Een opvallende les is het organiseren van interactie, door ontwapenende rituelen die het consumptiegedrag van de bezoeker (en kerkganger) doorbreken. We zien hierbij een groot belang van de inzet van (eenvoudige) theatrale middelen, waaronder niet in de laatste plaats de communicatieve en muzikale kwaliteiten van de performers. In die zin geldt ook hier dat de persoon van de voorganger het verschil maakt. Tegenover een tendens om voorgangers te behandelen als functionarissen in dienst van kerkelijk beleid nodigt deze praktijk ertoe uit om voorgangers ook te zien als artiesten met een te ontwikkelen eigen stijl. 

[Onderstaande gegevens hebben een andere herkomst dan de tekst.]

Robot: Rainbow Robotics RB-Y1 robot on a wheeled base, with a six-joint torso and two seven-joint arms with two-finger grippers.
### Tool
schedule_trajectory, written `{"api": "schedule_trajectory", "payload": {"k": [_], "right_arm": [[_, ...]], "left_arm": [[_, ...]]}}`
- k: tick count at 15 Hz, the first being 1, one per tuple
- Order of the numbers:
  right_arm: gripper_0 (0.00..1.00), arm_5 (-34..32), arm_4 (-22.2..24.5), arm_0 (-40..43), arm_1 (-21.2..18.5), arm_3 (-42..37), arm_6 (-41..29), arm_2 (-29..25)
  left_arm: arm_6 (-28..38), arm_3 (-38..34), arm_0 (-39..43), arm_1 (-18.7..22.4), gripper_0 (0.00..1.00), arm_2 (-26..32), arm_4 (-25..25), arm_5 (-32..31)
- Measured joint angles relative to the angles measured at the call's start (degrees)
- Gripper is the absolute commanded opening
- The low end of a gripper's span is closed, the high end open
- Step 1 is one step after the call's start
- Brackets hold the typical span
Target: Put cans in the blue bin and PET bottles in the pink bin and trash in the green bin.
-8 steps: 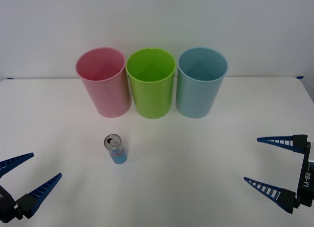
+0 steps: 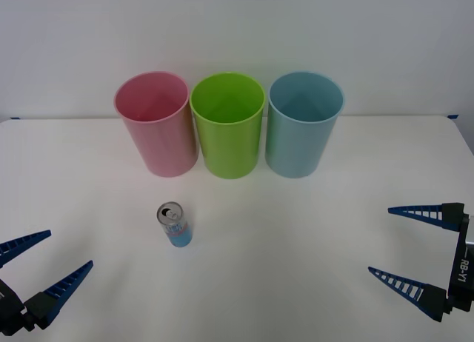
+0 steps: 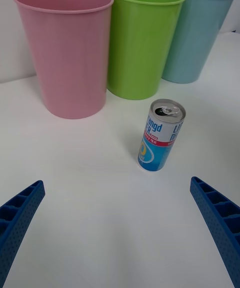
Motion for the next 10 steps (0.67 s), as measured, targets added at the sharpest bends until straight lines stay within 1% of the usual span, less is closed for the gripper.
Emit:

Wie leiding wil geven aan kerkelijke vernieuwing staat voor de vraag, niet of, maar hoe deze vernieuwing zich verhoudt tot het culturele veld van vandaag. Een oriëntatie op het theater lijkt hier in elk geval meer te beloven dan het elders bewandelde pad van de musealisering. Interessant is dan dat een dergelijke blikrichting uitnodigt om te putten uit de eigen bronnen van christelijke gemeenschapsvorming – en dat is toch een andere richting dan het ‘moderne’ pleidooi voor modellen van gemeenschapsopbouw. De traditie bevat elementen die zich lenen voor spannende experimenten. Liturgie kan zo ‘bron en hoogtepunt’ van kerkelijke vernieuwing zijn.

— Kees de Groot is universitair docent praktische theologie en religiewetenschappen aan de Faculteit Katholieke Theologie van de Universiteit van Tilburg.